Roma – Immigrazione, Brexit, rapporti con la Russia: nei suoi incontri con i vertici delle istituzioni europee a Bruxelles, l’ex presidente del Consiglio Silvio Berlusconi affronta i dossier più caldi come fosse ancora premier o in procinto di ri-diventarlo. Nello stesso momento, in Italia, il suo alleato leghista Matteo Salvini presenta due candidati anti-euro alle politiche, rivendicando la “coerenza della Lega” sulle posizioni che gli sono valse l’etichetta di euroscetticismo. Sembrano la classica coppia da telefilm poliziesco, in cui il detective buono (Berlusconi) prova a mostrare un volto rassicurante, mentre quello cattivo (Salvini) minaccia e usa le maniere forti.
Il fondatore di Forza Italia tranquillizza i partner europei sul rispetto dei vincoli di bilancio. Condivide con il presidente della Commissione Ue, Jean Claude Juncker, la necessità di una “relazione amichevole” con la Russia e la “volontà di aiutare gli Stati africani a darsi delle economie” in grado di disincentivare l’emigrazione verso l’Europa. Parla con il capo negoziatore dell’Ue per la Brexit, Michel Barnier, per assicurarsi che anche dopo il divorzio tra Londra e i 27 “i 600 mila italiani che sono in Inghilterra godranno della stessa situazione”.
Con una tempistica che è difficile ritenere casuale, il segretario federale del Carroccio si presenta invece a Montecitorio con i suoi due candidati di punta per i temi europei: il responsabile economico del partito, Claudio Borghi Aquilini, e l’autore di ‘Il tramonto dell’Euro’, Alberto Bagnai. Entrambi economisti convinti che l’euro sia stato “un esperimento fallimentare”. Sulla moneta unica e sull’Unione europea “non abbiamo mai cambiato idea”, rivendica ancora Salvini. A chi gli fa notare la contraddizione tra le sue posizioni e quelle che nelle stesse ore Berlusconi presenta a Bruxelles, il parlamentare europeo le derubrica a “sensibilità diverse”.
Quel che conta per il leader leghista, infatti, è il punto 3 del programma “condiviso e sottoscritto da tutti” nel centrodestra.
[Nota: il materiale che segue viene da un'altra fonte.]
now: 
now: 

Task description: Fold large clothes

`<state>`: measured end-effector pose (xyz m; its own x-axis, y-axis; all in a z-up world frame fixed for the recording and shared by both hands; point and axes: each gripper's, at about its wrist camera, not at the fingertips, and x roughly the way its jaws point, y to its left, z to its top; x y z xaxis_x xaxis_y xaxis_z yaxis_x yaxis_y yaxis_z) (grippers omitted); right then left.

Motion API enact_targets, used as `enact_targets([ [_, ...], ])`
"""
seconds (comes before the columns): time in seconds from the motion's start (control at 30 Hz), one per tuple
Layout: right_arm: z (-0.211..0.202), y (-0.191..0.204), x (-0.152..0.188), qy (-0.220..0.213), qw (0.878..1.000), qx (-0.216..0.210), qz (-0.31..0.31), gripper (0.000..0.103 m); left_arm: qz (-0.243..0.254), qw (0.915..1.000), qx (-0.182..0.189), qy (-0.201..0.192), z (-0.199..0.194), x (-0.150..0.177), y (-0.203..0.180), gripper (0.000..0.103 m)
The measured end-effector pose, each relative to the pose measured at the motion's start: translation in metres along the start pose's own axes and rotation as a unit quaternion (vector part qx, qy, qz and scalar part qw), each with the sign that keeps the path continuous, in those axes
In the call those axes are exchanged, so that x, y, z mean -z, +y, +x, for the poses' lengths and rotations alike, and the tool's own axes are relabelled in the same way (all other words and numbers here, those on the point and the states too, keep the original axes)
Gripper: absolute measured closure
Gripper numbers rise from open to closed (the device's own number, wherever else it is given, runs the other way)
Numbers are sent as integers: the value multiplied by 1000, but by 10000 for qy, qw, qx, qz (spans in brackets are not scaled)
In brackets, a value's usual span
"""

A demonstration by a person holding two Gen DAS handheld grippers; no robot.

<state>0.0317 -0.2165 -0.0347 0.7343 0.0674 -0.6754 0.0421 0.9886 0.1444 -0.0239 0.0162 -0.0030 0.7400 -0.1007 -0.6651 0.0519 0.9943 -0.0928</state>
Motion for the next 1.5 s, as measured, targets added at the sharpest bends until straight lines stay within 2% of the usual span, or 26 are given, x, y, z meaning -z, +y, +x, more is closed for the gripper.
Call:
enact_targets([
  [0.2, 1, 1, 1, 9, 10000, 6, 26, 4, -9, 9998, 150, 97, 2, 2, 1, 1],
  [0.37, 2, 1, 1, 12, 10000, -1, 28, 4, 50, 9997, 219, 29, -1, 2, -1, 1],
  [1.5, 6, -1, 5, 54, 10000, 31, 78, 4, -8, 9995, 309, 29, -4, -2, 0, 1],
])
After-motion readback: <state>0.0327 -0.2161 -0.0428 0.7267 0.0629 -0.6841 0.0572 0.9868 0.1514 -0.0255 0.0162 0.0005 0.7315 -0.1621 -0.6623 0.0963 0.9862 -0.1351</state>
Lì, ricorda, “c’è scritto: meno vincoli dall’Europa; no a politiche di austerità; revisione dei trattati europei; e prevalenza della Costituzione italiana sul diritto comunitario”. Quindi, assicura, “siamo disposti a tutto, anche a disapplicare le regole europee che si sono dimostrate un disastro, pur di difendere le imprese e le famiglie italiane”. Di conseguenza “non esiste” né la “direttiva Bolkestein”, né quella sulle banche che “azzera e distrugge migliaia di risparmiatori italiani”, e neppure “il numerino 3” che rappresenta il tetto alla percentuale di deficit consentito rispetto al Pil.
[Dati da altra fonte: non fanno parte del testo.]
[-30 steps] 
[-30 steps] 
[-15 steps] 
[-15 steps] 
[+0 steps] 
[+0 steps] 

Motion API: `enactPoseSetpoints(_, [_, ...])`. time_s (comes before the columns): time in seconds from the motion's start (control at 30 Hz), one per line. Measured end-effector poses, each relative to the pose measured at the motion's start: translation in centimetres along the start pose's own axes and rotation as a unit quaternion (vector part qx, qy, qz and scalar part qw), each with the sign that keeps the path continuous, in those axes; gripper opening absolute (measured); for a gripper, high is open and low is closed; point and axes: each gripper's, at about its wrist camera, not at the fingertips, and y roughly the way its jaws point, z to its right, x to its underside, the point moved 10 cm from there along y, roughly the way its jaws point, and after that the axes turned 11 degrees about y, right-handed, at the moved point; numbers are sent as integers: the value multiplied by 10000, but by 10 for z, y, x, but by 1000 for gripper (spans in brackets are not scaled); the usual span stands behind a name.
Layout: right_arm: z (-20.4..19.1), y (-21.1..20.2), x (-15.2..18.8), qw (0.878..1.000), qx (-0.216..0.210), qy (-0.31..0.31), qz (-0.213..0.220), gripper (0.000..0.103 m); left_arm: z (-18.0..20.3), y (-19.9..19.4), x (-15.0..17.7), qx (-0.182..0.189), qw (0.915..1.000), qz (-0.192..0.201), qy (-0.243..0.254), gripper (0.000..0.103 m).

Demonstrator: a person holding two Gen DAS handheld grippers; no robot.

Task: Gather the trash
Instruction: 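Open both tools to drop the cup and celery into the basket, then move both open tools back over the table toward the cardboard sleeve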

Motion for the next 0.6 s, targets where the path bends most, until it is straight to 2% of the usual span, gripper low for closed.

Se è vero che “non c’è nessuna possibilità” per l’ipotesi di una grande coalizione tra Forza Italia e Pd dopo il voto – esclusa da Berlusconi perché il centrodestra avrà “la maggioranza alla Camera e al Senato – cosa bisogna attendersi in Europa da un’Italia governata dal centrodestra, viste le “sensibilità differenti” di Lega e Fi?
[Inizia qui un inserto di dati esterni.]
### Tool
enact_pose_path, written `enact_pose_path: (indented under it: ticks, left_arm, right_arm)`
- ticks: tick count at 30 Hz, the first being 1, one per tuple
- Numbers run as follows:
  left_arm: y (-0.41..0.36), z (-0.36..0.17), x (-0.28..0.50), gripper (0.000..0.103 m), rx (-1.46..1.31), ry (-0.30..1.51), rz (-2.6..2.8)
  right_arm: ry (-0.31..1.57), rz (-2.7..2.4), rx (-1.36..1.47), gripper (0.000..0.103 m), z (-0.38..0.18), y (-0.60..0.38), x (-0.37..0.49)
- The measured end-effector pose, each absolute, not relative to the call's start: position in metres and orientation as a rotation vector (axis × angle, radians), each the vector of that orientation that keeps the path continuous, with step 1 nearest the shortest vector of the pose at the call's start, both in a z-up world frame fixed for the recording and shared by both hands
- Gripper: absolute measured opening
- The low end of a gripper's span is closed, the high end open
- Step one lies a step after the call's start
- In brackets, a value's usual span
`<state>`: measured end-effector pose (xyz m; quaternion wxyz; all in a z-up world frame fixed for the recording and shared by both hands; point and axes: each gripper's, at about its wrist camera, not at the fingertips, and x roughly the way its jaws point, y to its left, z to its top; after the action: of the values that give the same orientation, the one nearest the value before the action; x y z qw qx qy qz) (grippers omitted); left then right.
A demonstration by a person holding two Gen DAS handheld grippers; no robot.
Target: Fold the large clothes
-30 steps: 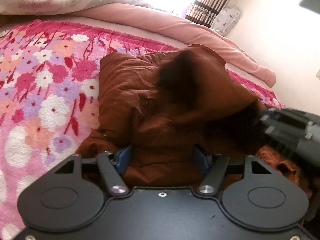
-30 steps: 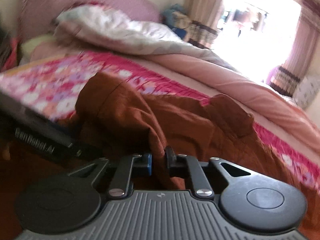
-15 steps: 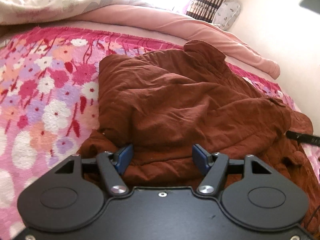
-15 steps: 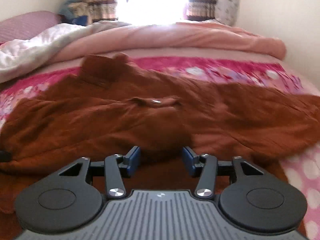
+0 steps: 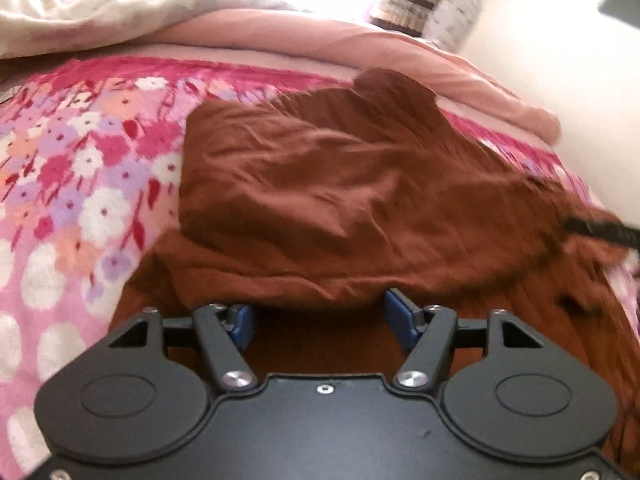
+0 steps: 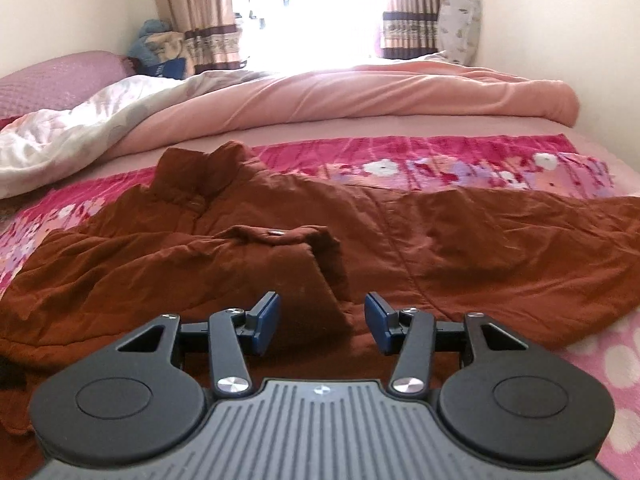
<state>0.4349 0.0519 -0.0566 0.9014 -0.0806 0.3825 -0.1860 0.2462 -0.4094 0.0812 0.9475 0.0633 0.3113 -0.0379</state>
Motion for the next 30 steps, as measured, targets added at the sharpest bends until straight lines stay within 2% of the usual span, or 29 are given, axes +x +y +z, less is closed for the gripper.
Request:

Facendo la tara elettorale alle parole di Salvini si capisce che non verrà portata avanti nessuna iniziativa per abbandonare la moneta unica. Il segretario del Carroccio ripete che l’euro “è stato e rimane un esperimento fallimentare”. Tuttavia, come il Movimento 5 stelle fa già da tempo, anche la Lega non predica più l’uscita ma chiede di “modificare i trattati”.
La strada che hanno in mente la spiega Bagnai parlando di un ritorno allo Sme, il Sistema monetario europeo che prevedeva per le monete nazionali tassi di cambio prefissati, con la possibilità di una oscillazione che per l’Italia era del 6% in più o in meno. Una strada destinata a scontrarsi con le “resistenze politiche” degli altri partner europei, Germania in testa, riconosce lo stesso candidato leghista, secondo il quale si può “solo sperare” in un loro ravvedimento. Anche perché sulle nuove regole per l’euro, aggiunge Borghi, “se ci si mette d’accordo è bene, ma se bisogna andare per tribunali è un danno per tutti”.
L’intento non è realmente quello di uscire dall’euro, quindi. A confermarlo è lo stesso Salvini, secondo il quale la strategia per l’abbandono della moneta unica serve per “farsi trovare pronti”, nell’eventualità che “domani la Germania dica: grazie alla moneta unica abbiamo realizzato il massimo del realizzabile, è stato bello, grazie e arrivederci”. Pronti a chiudere con l’euro non per propria iniziativa, dunque, ma “se qualcuno, altrove, decide di uscire”.